Três menores fugiram durante três a quatro semanas e outros dois estiveram por localizar por um período superior a um mês. Em três casos, os menores desapareceram durante mais de meio ano e em quatro casos mais de nove meses. O relatório indica ainda que três menores estiveram mais de um ano desaparecidos.

A maioria destas crianças tinha alguém “à sua espera”: 12 estavam com o progenitor, 16 com os companheiros ou amigos e cinco com os irmãos. Quinze menores acabaram por regressar a “casa” por sua iniciativa, ao passo que em seis situações foi a família ou a polícia (seis vezes) que deslindou o caso. “Duas crianças não quiseram regressar a casa/instituição e nove têm processo aberto”, refere o relatório, indicando que 12 dos “desaparecidos” eram reincidentes.

Nos raptos parentais, em 13 casos os pais ainda estavam casados, oito estavam divorciados, seis separados havendo ainda duas uniões de facto ou solteiros.
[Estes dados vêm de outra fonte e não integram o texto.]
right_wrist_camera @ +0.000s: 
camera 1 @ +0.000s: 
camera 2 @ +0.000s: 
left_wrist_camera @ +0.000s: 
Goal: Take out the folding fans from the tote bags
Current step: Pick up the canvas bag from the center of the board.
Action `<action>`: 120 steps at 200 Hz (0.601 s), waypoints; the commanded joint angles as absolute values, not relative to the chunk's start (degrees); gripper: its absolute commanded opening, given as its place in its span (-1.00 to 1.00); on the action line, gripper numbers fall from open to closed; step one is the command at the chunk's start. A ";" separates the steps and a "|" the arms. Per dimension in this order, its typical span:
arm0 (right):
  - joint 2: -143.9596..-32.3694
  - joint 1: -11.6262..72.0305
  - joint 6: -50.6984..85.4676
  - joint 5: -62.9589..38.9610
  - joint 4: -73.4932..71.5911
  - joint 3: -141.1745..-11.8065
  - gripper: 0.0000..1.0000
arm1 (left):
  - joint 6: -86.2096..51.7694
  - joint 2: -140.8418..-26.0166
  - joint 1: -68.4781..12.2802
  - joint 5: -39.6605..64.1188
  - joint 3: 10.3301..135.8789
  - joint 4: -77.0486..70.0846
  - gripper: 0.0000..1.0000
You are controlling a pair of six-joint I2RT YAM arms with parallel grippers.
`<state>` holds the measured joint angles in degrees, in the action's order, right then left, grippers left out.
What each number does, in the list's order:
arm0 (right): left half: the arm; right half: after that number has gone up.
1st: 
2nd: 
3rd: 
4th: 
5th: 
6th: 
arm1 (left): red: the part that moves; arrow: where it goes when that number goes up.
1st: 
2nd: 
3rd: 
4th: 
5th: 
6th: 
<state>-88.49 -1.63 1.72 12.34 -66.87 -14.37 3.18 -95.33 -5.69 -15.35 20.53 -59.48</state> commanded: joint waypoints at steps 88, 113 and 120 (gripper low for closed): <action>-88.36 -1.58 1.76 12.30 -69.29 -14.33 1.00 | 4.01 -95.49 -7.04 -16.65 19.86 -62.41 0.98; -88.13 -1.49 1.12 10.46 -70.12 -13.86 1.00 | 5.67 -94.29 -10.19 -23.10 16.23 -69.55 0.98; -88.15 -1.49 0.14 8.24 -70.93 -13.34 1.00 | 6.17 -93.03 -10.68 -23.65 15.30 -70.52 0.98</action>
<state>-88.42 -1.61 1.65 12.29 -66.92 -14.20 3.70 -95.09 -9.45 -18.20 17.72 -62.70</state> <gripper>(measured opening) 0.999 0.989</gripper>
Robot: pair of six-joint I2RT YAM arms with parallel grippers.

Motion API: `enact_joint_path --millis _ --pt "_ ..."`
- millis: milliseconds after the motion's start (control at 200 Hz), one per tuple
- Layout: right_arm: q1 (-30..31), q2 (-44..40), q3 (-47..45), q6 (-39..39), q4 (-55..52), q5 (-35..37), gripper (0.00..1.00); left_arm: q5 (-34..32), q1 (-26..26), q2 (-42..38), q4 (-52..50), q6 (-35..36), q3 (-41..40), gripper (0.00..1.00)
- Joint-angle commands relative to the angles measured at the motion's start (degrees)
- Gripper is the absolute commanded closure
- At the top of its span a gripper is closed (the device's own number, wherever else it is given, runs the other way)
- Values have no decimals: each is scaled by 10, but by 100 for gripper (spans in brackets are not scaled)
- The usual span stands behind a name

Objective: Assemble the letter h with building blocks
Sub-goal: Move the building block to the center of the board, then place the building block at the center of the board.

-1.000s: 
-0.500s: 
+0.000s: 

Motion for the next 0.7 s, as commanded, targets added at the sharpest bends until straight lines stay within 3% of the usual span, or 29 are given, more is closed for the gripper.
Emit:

O estado civil dos pais de nove crianças desaparecidas manteve-se desconhecido até agora.

Conflitos familiares razão mais comum para as fugas

Foram precisamente os conflitos familiares a principal razão de fuga, seguindo-se a internet e a influência de amigos. “A violência doméstica foi responsável por quatro desaparecimentos e os maus-tratos por três”. O relatório aponta ainda casos de doenças psiquiátricas, negligência, problemas comportamentais, namoro e até uma história de um menor que fugiu para ir a um concerto.

No ano passado desapareceram 31 raparigas e 10 rapazes e é perto do fim-de-semana que acontece a maioria dos casos: 11 numa sexta-feira, sete na quinta e outros cinco casos na segunda-feira.

Quanto às idades, não existe um padrão: no ano passado desapareceram duas crianças de dois anos e seis com três, cinco, seis, sete, dez e onze anos, mas também cinco jovens de 16 anos e quatro de 17 anos.

A maioria vivia em Lisboa (11). Em Évora e Bragança desapareceram quatro menores em cada um dos distritos. Setúbal, Braga, Coimbra, Faro, Leiria, Viseu, Santarém e Aveiro também registaram casos.

Na maior parte das situações o alerta foi feito pela família, mas também existiram onze fugas denunciadas pela comunidade e sete por profissionais de instituições ligadas a crianças. Em dois casos, foram os próprios “fugitivos” que contactaram os serviços SOS-Criança Desaparecida.

Oito denúncias chegaram aos serviços SOS por e-mail, as outras 33 por telefone, revela o relatório que indica ainda que o Serviço de Crianças Desaparecidas já sinalizou 318 casos ao longo destes anos. Só no ano passado foram 41, metade dos registados em 2009, altura em que os serviços sinalizaram 88 crianças desaparecidas.»